> Task requirements:
Reproduce the following entries exactly, leaving nothing out.

> Supplied data:

[Start of Attachment]

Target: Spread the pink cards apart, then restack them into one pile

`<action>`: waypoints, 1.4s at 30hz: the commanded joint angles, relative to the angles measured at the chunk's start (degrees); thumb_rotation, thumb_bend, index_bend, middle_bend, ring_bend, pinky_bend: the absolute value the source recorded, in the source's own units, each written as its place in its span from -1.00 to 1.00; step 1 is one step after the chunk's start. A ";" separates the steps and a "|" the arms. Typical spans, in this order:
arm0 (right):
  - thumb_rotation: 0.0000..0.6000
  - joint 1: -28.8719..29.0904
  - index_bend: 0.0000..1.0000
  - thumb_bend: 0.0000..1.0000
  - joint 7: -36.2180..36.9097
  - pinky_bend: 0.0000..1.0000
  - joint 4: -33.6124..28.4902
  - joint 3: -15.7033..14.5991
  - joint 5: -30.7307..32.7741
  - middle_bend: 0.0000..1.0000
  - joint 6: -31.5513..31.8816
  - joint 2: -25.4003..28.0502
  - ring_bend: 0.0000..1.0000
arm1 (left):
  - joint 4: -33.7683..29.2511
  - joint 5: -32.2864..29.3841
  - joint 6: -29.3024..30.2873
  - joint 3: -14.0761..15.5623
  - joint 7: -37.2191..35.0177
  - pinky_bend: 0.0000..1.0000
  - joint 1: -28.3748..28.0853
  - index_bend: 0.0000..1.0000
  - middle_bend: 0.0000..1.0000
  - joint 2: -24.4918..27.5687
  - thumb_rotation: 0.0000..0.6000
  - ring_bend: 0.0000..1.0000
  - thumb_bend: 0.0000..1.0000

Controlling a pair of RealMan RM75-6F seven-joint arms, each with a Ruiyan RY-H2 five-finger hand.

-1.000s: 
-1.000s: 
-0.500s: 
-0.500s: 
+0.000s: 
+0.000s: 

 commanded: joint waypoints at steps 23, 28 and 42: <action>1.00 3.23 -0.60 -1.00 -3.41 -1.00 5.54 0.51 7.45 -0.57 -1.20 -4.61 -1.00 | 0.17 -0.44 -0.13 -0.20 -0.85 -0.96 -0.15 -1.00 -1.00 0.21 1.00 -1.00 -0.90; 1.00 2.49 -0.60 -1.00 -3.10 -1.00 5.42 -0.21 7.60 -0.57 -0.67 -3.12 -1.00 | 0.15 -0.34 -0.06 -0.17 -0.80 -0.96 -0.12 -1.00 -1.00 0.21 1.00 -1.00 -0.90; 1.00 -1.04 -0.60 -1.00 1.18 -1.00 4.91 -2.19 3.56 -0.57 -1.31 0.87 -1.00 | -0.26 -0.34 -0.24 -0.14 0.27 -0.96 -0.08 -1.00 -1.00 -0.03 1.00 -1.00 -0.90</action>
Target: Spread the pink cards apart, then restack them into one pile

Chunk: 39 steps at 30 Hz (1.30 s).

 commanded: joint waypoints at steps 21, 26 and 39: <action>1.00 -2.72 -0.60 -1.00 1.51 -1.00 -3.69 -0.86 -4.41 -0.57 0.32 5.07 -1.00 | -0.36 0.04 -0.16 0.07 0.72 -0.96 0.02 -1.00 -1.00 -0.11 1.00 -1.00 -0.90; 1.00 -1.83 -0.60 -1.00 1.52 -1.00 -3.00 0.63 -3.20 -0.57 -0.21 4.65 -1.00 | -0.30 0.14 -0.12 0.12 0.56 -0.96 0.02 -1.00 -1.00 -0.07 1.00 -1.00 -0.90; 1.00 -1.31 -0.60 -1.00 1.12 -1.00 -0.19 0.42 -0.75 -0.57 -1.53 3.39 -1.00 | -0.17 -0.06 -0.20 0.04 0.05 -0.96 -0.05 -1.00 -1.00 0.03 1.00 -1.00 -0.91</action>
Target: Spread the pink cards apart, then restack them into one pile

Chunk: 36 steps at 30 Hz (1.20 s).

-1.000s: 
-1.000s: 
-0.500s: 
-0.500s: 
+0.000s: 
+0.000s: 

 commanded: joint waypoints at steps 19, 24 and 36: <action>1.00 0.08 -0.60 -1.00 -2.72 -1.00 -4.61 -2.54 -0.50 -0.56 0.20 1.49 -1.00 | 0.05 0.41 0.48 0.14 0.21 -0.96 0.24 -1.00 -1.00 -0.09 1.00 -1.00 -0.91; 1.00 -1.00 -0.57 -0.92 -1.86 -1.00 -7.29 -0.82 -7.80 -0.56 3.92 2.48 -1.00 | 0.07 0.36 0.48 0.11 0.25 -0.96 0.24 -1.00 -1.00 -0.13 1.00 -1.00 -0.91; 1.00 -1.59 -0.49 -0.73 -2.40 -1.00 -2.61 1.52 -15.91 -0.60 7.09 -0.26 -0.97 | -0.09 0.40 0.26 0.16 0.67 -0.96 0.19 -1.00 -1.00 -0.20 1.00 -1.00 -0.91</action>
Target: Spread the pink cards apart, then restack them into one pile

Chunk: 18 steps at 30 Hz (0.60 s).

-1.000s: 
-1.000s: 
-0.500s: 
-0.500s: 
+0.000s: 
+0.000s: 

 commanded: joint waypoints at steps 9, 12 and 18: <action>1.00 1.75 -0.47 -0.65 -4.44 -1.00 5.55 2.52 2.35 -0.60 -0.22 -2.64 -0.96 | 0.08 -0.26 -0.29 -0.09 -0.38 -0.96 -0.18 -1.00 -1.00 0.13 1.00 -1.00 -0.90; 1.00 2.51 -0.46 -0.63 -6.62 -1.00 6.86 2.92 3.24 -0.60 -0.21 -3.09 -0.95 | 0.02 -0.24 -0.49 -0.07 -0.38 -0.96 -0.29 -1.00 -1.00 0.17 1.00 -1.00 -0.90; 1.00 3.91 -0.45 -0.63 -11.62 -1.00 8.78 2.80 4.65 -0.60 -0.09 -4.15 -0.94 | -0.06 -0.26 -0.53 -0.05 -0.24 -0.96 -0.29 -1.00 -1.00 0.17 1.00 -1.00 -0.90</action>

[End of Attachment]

> Response to this exercise:
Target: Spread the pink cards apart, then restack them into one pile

`<action>`: waypoints, 1.4s at 30hz: the commanded joint angles, relative to the angles measured at the chunk's start (degrees); thumb_rotation, thumb_bend, index_bend, middle_bend, ring_bend, pinky_bend: the absolute value the source recorded, in the source's own units, each written as its place in its span from -1.00 to 1.00; step 1 is one step after the chunk's start. A ";" separates the steps and a "|" the arms. Typical spans, in this order:
arm0 (right):
  - thumb_rotation: 0.0000..0.6000
  - joint 1: -28.8719..29.0904
  - index_bend: 0.0000..1.0000
  - thumb_bend: 0.0000..1.0000
  - joint 7: -36.2180..36.9097
  - pinky_bend: 0.0000..1.0000
  - joint 4: -33.6124..28.4902
  - joint 3: -15.7033..14.5991
  - joint 5: -30.7307..32.7741
  - middle_bend: 0.0000..1.0000
  - joint 6: -31.5513..31.8816
  - joint 2: -25.4003..28.0502
  - ring_bend: 0.0000..1.0000
arm1 (left):
  - joint 4: -33.7683..29.2511
  - joint 5: -32.2864..29.3841
  - joint 6: -29.3024..30.2873
  - joint 3: -14.0761..15.5623
  - joint 7: -37.2191..35.0177
  - pinky_bend: 0.0000..1.0000
  - joint 1: -28.3748..28.0853
  - index_bend: 0.0000..1.0000
  - middle_bend: 0.0000..1.0000
  - joint 2: -24.4918..27.5687
  - thumb_rotation: 0.0000..0.6000
  - ring_bend: 0.0000..1.0000
  - thumb_bend: 0.0000..1.0000

Controlling a pair of RealMan RM75-6F seven-joint arms, each with a Ruiyan RY-H2 five-finger hand.

-1.000s: 
-1.000s: 
-0.500s: 
-0.500s: 
+0.000s: 
+0.000s: 

 commanded: joint waypoints at steps 23, 28 and 42: <action>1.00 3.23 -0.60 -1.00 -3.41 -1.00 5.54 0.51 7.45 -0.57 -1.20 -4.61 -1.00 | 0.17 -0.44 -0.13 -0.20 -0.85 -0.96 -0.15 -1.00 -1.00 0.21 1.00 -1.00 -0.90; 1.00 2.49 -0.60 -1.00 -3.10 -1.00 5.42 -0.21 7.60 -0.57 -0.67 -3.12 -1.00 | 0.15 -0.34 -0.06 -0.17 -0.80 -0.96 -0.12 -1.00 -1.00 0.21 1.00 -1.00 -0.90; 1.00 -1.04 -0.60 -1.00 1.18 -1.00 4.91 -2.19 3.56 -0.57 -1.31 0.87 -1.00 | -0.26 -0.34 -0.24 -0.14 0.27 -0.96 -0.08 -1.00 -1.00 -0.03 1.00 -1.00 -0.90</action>
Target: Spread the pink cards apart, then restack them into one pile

Chunk: 39 steps at 30 Hz (1.30 s).

 commanded: joint waypoints at steps 21, 26 and 39: <action>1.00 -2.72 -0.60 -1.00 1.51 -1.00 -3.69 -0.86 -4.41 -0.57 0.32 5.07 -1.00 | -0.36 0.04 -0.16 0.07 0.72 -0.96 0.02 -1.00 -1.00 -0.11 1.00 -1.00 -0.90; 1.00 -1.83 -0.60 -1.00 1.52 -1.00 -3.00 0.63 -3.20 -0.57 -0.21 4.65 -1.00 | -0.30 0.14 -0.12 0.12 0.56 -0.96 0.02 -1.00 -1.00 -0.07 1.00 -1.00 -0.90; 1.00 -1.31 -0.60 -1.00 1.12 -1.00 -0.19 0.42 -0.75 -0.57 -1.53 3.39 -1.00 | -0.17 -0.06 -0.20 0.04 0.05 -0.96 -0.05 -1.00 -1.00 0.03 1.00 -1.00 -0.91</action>
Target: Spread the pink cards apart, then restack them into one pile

Chunk: 36 steps at 30 Hz (1.20 s).

-1.000s: 
-1.000s: 
-0.500s: 
-0.500s: 
+0.000s: 
+0.000s: 

 commanded: joint waypoints at steps 19, 24 and 36: <action>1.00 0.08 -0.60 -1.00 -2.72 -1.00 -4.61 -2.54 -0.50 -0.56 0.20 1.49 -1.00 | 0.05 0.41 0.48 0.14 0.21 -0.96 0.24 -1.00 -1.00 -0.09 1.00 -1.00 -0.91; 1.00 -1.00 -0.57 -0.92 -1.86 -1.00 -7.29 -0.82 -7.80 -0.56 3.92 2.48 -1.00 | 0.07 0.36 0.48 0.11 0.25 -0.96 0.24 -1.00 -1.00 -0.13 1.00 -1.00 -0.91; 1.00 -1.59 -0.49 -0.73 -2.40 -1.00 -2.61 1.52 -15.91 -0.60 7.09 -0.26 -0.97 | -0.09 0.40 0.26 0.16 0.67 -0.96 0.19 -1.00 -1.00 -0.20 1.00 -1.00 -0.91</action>
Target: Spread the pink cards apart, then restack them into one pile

Chunk: 18 steps at 30 Hz (0.60 s).

-1.000s: 
-1.000s: 
-0.500s: 
-0.500s: 
+0.000s: 
+0.000s: 

 commanded: joint waypoints at steps 9, 12 and 18: <action>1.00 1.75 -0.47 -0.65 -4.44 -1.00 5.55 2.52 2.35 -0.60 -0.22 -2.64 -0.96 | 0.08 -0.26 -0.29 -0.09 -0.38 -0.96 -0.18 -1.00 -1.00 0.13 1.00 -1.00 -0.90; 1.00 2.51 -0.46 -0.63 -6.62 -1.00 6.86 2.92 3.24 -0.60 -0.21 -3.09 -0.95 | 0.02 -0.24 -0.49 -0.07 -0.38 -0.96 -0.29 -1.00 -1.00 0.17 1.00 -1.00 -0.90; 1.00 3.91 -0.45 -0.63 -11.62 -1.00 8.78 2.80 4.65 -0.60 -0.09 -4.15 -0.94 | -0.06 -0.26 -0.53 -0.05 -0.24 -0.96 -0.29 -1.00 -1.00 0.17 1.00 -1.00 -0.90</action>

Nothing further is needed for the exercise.